Alltogether we get: {\forall a \in A \; \exists! \, b \in B: (a,b) \in R}

Because of the right-uniqueness we can use the following notation: {b = f(a)} instead of {(a,b) \in R} \text{ or } {aRb}.

To get basic intuition for working with relations and functions it can be helpful to draw some pictures that look like the two below: On the left we draw our domain A and on the right our codomain B. The dots represent the elements of the sets. Whenever b = f(a) for {a \in A, b \in B} we connect the two dots representing a and b with an arrow.
Property (i) forbids the situation on the left (because there are some elements in the set A where no arrow is coming from and going to some element in B) while property (ii) forbids a situation like the one on the right (because there is an element of A which is “mapped” to more than one element of B).

By the way, a function f is injective(one-to-one) iff the inverse relation {f^{-1}} (which in general is no function) is right-unique because injective is equivalent to left-unique. Analogous, a function f is surjective(onto) iff the inverse relation {f^{-1}} is left-total because surjective is equivalent to right-total. A good way to get an understanding what one-to-one and onto mean, is to work out by yourself how the “forbidden pictures” look like (e.g. if some function is not onto or not one-to-one).

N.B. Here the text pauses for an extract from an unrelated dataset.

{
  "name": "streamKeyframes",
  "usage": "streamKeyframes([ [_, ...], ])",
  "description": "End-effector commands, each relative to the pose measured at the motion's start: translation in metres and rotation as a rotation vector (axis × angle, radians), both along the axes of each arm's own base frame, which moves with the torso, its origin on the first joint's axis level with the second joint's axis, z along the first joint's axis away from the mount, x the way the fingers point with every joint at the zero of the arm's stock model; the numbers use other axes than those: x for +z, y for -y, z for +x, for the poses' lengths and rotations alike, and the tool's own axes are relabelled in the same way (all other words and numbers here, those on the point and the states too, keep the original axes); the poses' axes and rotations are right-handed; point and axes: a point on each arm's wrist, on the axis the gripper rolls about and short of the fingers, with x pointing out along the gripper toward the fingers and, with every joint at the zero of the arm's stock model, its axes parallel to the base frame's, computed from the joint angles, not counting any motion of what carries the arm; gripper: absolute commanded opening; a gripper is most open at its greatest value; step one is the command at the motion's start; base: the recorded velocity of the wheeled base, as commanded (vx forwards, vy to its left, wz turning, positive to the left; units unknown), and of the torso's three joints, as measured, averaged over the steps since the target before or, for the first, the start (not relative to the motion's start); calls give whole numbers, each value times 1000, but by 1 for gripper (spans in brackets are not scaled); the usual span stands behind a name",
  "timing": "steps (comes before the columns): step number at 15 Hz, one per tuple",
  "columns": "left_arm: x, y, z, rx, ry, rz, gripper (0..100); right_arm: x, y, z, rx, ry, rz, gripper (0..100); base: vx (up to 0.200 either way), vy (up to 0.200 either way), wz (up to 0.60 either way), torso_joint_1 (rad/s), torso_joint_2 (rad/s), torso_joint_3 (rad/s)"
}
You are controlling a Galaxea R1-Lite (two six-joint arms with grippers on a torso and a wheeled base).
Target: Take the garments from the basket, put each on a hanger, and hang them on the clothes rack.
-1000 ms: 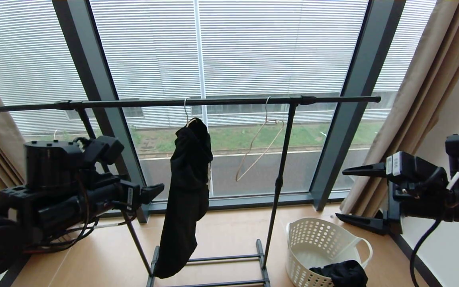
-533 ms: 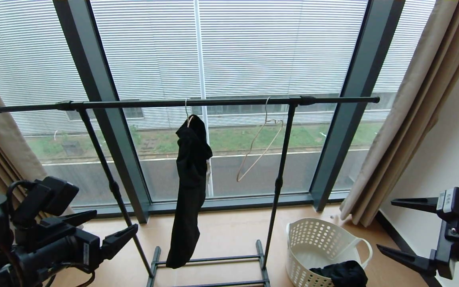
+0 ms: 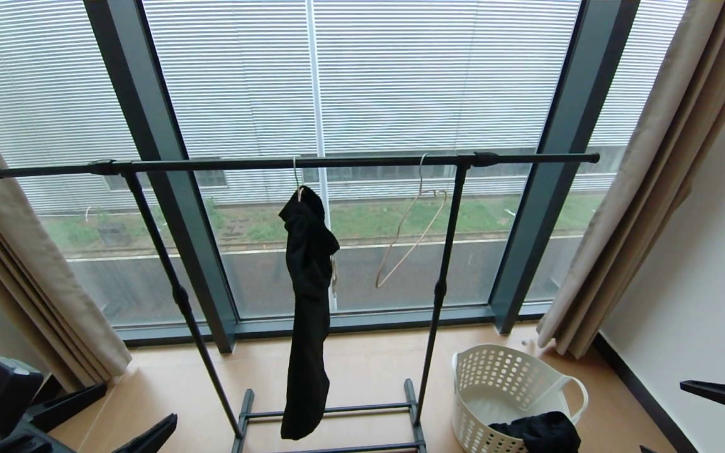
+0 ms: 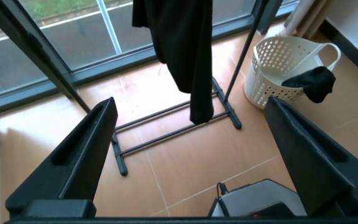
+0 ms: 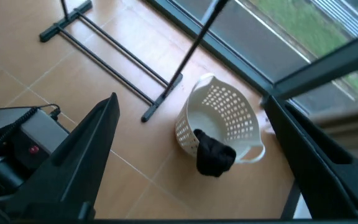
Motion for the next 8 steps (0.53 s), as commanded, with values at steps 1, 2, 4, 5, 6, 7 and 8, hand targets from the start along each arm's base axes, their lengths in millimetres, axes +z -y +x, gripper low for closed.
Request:
streamKeyframes([
  [1,0,-6,-21,15,61,-18,100,-5,-5,-27,-87,56,32,100,0,0,0,0,0,0],
  [2,-4,-8,-28,27,38,-8,100,-8,-10,-38,-106,82,78,100,0,0,0,0,0,0],
  [4,-7,-11,-40,33,35,-3,100,-10,-21,-60,-106,179,157,100,0,0,0,0,0,0],
  [5,-8,-12,-45,32,44,-6,100,-11,-27,-74,-84,212,187,100,0,0,0,0,0,0],
  [6,-8,-12,-45,33,41,-5,100,-10,-29,-79,-73,229,191,100,0,0,0,0,0,0],
  [7,-10,-12,-46,34,22,-3,100,-15,-33,-92,-70,250,207,100,0,0,0,0,0,0],
  [8,-10,-12,-46,34,21,-2,100,-17,-35,-98,-74,260,214,100,0,0,0,0,0,0],
])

Now, what does it mean if we ask if a function f is well defined? First of all it could be better(but longer) to ask instead: “Is this relation f a well defined function, does it satisfy property (i) and (ii)” ? (we assume that the presented declaration is at least a relation)
For example, in an elementary topology or analysis course we show that the sets we call “open ball” are open in a metric space. Of course it is fine to call these sets “open balls”, but for pedagogical reasons, i recommend to introduce these sets first without giving them any name, proofing that they are open and to label them “open balls” at the end.
It is the same with “well defined functions”. Imagine an undergraduate who is confronted with some definition that is not stated unambiguously in some sense but should define a function. If someone asks him if the construction is a well defined function, the student will probably get confused.
But i am sure it will be straight forward for him to check if conditions (i) and (ii) are satisfied.

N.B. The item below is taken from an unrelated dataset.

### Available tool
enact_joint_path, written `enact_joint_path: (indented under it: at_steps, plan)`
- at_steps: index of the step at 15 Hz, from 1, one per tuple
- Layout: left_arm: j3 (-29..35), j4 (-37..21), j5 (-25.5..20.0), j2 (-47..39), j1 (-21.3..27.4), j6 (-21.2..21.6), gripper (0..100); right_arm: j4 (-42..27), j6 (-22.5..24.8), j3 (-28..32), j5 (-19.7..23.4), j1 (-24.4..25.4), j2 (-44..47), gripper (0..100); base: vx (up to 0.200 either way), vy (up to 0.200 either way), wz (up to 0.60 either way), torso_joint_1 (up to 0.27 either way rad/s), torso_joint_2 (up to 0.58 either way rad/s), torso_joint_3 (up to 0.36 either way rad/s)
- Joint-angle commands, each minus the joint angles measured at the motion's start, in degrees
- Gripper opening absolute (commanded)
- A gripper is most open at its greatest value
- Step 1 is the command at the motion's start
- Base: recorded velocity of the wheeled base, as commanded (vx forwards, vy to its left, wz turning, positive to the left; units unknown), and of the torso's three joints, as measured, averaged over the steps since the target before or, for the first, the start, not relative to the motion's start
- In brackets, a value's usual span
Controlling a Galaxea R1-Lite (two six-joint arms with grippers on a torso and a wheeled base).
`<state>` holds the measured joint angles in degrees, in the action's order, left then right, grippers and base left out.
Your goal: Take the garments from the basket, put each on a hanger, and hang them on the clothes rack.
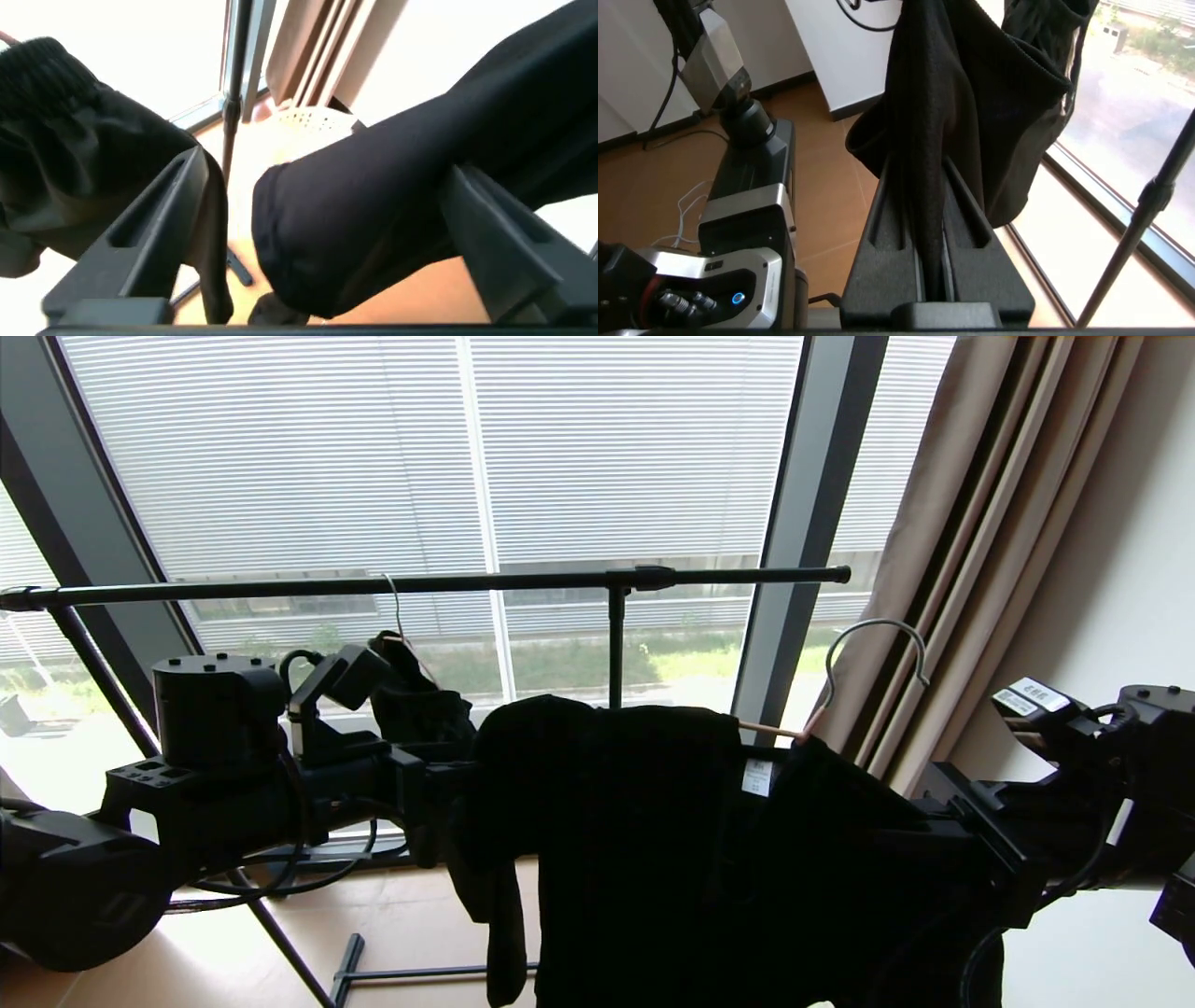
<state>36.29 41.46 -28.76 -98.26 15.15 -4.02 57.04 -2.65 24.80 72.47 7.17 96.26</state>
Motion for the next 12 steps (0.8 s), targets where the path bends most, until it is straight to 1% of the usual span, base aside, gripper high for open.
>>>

The following easy counterexample shows what a gunction (a term I stole from the article above, heh) – a not well defined function – can look like. I will use the notation that usually is used to define functions to show how easy it is to overlook bad definitions.

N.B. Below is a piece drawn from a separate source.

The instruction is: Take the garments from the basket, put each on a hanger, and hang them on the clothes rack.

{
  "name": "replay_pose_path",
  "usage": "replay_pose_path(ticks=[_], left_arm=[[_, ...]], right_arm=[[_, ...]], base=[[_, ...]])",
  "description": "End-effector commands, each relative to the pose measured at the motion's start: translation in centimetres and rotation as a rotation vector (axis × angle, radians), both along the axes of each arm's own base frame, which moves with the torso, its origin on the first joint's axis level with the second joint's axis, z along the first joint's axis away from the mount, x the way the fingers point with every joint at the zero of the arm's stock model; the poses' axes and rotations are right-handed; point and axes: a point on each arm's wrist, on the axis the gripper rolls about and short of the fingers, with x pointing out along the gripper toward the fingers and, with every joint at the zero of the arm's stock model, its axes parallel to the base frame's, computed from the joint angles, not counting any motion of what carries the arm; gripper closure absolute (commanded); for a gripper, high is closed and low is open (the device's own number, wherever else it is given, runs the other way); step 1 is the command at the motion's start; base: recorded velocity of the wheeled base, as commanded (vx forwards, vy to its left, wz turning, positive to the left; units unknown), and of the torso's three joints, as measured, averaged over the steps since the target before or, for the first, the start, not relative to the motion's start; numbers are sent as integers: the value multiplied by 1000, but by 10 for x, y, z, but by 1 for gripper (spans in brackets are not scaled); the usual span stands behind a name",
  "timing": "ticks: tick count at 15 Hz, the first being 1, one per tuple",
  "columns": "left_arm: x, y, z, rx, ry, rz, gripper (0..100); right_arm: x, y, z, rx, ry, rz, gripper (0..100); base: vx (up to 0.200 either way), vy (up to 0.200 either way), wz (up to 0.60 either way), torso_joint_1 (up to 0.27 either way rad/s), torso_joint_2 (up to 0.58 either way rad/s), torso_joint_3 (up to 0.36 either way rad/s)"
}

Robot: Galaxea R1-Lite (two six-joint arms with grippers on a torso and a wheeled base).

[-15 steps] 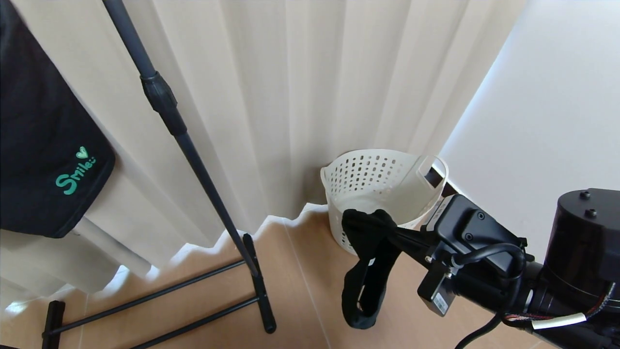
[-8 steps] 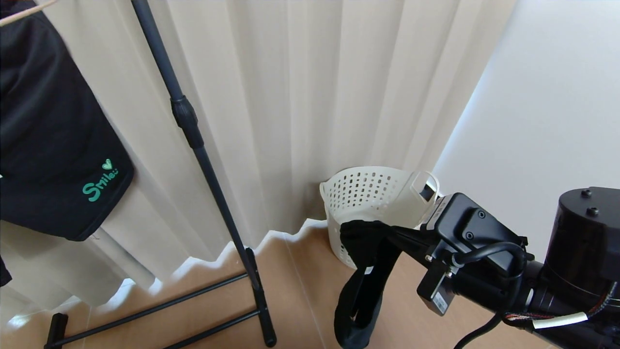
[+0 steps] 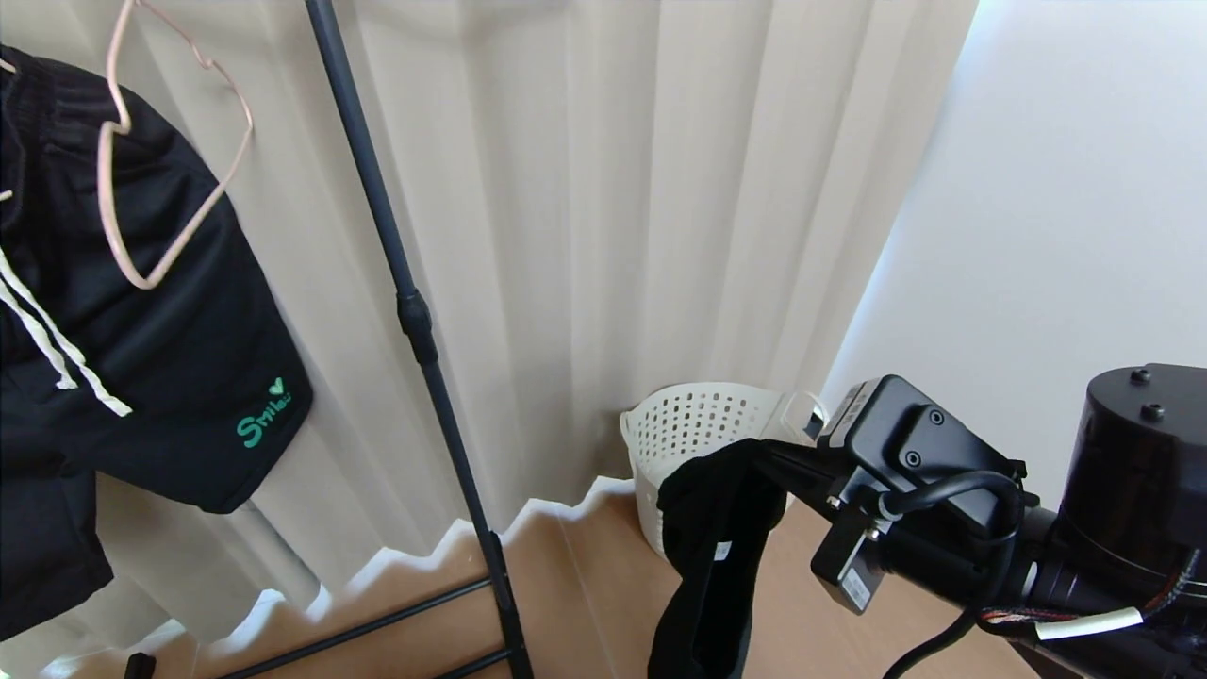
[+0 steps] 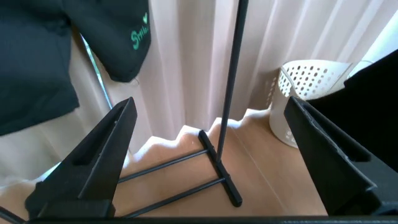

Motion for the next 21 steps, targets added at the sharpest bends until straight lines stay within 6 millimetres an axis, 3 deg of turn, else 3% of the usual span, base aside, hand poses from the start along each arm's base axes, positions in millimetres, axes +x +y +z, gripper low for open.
replay_pose_path(ticks=[1,8,21], left_arm=[[0,0,0,0,-1,1,0],[0,0,0,0,-1,1,0],[0,0,0,0,-1,1,0]], right_arm=[[1,1,-1,-4,4,0,100],[1,1,-3,-11,8,1,100],[0,0,-5,-14,12,2,100]], base=[[0,0,0,110,-442,-144],[0,0,0,150,-476,-165],[0,0,0,215,-545,-324]])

{f: \mathbb{R} \rightarrow \mathbb{R}, f(x) = \sqrt{x}}.
This declaration does not represent a (well defined) function. It satisfies none of the properties (i) and (ii). It is not left-total because there is no quareroot for negative x and it is not right-unique because there are two squareroots for positive x. If we restrict the domain to the positive reals f it becomes left-total but still is not right-total. Also if we only restrict the codomain to the positive reals we still dont get a function. We have to restrict both the domain and codomain to the positive reals. First then the function becomes well-defined.

A last note: most times we have to check condition (ii), for example when working with equivalence classes.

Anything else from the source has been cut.